Among the entries below, only the lines starting at the one with "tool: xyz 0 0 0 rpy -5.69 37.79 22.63" and ending at the one with "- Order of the", both included, are to be printed exactly.

○ ○ ○

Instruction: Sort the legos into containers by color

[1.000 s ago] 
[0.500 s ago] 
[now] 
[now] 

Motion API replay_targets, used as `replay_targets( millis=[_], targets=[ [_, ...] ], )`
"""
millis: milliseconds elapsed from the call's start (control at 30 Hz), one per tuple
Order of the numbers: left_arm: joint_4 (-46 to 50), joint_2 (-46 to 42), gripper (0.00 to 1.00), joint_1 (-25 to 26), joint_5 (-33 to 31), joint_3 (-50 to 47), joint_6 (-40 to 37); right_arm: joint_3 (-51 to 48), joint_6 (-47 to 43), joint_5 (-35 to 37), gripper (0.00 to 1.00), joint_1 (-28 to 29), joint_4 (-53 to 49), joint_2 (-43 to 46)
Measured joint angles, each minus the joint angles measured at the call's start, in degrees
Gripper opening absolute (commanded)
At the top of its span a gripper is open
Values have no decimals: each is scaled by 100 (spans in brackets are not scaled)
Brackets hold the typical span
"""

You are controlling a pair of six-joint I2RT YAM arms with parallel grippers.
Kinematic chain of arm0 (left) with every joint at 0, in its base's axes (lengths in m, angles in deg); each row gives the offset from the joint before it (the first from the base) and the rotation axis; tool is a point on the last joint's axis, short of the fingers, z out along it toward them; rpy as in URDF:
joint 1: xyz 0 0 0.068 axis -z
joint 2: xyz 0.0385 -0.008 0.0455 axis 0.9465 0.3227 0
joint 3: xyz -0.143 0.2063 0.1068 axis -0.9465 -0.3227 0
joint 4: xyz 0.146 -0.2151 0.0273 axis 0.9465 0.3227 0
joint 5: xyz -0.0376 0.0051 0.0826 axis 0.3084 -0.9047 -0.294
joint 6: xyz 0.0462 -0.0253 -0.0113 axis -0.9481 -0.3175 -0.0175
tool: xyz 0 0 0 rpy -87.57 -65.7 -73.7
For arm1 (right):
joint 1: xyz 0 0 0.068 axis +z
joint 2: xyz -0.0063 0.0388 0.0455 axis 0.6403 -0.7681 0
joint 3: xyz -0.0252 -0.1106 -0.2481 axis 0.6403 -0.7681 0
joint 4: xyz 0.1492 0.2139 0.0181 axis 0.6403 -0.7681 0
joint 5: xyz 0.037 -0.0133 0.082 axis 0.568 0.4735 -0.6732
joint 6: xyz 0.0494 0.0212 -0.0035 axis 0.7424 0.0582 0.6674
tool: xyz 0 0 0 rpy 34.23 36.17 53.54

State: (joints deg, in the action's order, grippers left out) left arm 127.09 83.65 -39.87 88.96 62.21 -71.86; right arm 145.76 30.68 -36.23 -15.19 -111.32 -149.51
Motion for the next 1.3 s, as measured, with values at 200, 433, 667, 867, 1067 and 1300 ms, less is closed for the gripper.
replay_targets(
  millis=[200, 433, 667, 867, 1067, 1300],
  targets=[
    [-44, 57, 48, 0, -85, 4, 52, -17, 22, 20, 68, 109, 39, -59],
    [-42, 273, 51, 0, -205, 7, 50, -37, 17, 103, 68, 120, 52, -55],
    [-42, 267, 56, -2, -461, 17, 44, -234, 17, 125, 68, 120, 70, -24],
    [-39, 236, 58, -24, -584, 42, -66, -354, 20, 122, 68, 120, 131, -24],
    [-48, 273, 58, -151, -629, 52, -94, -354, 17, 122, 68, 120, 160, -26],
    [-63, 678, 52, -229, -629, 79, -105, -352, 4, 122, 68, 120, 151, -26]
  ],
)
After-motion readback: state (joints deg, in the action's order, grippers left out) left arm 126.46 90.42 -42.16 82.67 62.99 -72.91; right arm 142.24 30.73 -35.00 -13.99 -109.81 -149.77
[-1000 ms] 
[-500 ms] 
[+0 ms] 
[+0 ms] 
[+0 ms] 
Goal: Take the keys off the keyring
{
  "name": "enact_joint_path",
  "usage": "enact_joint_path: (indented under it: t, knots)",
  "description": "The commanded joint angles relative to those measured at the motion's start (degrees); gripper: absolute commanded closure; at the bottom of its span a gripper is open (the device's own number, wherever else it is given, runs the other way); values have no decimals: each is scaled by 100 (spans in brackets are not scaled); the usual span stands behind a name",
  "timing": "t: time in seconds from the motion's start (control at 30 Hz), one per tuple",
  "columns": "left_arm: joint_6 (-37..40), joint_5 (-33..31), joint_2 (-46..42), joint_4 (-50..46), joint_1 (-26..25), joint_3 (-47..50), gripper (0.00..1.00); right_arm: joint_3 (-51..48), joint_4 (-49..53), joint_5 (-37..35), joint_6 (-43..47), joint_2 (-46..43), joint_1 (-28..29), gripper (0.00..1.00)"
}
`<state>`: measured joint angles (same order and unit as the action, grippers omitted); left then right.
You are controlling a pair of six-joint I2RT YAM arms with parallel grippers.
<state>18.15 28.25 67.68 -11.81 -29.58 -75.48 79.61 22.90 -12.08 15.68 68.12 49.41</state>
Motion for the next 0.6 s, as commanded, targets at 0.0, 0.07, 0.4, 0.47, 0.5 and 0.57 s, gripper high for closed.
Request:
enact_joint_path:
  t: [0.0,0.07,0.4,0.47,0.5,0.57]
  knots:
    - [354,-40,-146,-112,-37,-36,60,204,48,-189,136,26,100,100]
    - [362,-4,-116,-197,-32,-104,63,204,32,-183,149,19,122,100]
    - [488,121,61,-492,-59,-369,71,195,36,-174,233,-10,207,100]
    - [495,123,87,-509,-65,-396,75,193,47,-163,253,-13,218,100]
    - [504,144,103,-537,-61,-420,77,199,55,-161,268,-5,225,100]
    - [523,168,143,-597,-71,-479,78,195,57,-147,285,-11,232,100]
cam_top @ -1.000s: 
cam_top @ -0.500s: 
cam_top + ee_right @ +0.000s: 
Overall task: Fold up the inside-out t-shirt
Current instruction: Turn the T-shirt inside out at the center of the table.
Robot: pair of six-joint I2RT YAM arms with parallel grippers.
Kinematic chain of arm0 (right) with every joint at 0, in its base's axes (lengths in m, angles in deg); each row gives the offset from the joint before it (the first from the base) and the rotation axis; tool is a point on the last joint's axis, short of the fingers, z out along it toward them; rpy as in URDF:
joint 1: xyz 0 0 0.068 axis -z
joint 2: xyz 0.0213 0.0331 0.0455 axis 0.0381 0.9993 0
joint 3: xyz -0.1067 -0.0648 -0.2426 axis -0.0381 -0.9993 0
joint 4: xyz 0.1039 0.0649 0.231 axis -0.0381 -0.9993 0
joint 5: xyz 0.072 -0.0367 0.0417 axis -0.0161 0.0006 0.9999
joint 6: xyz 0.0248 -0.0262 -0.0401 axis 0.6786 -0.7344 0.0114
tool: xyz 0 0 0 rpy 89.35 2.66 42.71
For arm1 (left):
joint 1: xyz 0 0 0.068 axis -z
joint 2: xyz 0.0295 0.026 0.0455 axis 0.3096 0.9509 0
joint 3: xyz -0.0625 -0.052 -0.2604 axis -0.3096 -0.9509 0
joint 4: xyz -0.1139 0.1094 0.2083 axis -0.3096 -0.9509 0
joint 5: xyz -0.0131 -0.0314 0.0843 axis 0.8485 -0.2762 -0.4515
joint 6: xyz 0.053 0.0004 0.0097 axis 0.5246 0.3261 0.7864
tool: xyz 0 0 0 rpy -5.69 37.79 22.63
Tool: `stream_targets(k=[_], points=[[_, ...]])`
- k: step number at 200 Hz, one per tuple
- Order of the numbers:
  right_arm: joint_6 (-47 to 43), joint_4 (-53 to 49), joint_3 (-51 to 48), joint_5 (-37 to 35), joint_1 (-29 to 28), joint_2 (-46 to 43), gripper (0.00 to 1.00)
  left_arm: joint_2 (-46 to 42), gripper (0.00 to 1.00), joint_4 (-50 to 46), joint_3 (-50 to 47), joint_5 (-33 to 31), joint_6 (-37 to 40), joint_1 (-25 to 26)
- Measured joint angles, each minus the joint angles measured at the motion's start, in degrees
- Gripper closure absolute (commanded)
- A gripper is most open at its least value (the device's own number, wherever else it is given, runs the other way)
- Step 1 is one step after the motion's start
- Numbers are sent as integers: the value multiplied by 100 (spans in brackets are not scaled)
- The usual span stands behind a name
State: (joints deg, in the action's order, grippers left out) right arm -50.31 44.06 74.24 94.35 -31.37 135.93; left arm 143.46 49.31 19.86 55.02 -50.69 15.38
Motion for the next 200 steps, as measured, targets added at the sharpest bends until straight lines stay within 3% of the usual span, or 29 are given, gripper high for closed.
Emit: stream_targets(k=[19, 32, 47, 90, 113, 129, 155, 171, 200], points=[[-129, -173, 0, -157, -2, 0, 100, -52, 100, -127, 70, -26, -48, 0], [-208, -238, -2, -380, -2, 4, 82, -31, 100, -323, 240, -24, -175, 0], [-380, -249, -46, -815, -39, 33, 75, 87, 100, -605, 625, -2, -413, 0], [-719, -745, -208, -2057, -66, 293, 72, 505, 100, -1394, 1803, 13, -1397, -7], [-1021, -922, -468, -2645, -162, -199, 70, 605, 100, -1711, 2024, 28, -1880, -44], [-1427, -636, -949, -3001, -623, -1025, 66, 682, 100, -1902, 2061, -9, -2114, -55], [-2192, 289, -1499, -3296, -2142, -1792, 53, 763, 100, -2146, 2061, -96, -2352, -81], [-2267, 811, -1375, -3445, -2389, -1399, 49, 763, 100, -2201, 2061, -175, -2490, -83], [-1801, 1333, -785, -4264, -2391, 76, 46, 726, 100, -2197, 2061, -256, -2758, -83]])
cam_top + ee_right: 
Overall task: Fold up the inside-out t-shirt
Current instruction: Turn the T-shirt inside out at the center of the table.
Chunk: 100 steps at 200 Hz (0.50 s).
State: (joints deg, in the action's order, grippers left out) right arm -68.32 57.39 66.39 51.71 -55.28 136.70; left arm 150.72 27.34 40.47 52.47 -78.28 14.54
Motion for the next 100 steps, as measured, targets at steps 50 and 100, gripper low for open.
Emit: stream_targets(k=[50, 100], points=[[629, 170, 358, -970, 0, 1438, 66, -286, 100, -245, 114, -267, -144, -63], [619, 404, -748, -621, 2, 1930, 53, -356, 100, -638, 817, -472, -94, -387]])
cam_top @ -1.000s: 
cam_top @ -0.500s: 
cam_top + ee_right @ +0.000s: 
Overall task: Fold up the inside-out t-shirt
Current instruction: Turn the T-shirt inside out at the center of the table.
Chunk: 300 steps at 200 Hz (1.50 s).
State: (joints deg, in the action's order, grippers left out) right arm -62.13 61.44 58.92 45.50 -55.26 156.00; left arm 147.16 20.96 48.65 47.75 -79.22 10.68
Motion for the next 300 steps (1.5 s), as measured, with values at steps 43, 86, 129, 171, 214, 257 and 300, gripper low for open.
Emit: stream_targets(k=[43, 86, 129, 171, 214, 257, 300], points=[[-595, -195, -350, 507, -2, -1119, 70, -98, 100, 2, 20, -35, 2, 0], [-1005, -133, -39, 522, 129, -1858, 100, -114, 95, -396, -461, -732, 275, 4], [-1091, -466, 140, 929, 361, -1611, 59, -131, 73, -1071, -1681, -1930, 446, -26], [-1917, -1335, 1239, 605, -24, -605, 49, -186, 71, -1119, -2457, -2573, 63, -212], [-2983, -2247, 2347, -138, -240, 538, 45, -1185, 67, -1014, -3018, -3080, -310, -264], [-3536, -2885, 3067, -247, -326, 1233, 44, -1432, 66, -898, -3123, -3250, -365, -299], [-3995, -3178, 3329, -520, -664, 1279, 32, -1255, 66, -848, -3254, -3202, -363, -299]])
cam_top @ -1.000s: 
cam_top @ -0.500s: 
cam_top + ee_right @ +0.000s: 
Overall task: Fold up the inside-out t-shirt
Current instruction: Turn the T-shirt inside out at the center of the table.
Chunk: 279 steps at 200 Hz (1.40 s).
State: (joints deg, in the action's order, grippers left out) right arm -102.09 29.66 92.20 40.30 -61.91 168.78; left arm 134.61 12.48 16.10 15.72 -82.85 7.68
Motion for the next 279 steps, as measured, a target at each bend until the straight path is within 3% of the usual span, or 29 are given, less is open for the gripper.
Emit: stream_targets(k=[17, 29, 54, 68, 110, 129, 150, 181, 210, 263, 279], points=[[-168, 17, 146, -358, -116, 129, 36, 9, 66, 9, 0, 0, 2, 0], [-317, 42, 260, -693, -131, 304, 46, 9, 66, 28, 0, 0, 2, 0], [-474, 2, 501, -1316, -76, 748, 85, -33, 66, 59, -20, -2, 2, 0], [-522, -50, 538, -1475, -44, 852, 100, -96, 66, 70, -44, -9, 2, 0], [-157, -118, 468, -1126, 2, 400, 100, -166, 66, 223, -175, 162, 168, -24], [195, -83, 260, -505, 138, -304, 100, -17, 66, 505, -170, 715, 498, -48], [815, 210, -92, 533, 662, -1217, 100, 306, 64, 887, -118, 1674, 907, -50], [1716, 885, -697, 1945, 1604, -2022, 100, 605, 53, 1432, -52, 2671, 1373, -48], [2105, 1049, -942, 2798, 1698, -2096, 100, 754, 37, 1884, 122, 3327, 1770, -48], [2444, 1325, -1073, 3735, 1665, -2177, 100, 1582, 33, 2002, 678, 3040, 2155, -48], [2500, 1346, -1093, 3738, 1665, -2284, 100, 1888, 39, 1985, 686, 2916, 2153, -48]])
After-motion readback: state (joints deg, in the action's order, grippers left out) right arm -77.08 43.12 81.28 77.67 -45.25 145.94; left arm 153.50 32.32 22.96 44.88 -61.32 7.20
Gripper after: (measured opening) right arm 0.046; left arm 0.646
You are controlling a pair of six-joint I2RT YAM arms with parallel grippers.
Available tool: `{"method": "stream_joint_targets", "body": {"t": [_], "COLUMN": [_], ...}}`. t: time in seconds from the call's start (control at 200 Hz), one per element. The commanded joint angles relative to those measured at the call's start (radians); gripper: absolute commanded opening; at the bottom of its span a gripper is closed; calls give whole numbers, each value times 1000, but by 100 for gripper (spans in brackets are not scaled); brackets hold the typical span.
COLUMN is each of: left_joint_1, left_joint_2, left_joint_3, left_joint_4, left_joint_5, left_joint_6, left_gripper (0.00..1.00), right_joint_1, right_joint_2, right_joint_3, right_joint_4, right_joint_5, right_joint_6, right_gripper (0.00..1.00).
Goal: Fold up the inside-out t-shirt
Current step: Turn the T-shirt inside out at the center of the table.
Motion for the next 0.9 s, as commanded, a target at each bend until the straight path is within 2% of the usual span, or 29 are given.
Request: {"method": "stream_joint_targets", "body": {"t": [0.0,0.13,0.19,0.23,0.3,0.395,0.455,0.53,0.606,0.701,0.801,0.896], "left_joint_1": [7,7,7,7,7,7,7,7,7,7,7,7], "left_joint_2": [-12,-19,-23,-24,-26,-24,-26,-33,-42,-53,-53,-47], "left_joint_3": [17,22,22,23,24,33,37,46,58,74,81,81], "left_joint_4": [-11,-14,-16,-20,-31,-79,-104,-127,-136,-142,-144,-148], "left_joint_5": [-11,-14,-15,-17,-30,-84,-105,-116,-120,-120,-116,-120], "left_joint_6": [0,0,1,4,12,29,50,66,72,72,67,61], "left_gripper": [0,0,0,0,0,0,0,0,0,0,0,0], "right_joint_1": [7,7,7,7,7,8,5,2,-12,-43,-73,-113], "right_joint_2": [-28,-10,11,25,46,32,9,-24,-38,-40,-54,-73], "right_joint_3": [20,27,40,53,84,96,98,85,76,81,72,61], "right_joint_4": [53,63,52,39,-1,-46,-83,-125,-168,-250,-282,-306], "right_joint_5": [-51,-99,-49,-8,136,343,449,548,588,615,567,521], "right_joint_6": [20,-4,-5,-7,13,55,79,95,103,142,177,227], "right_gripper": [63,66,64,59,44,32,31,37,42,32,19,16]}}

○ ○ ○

◆ **Response area**
tool: xyz 0 0 0 rpy -5.69 37.79 22.63
Tool: `stream_targets(k=[_], points=[[_, ...]])`
- k: step number at 200 Hz, one per tuple
- Order of the numbers:

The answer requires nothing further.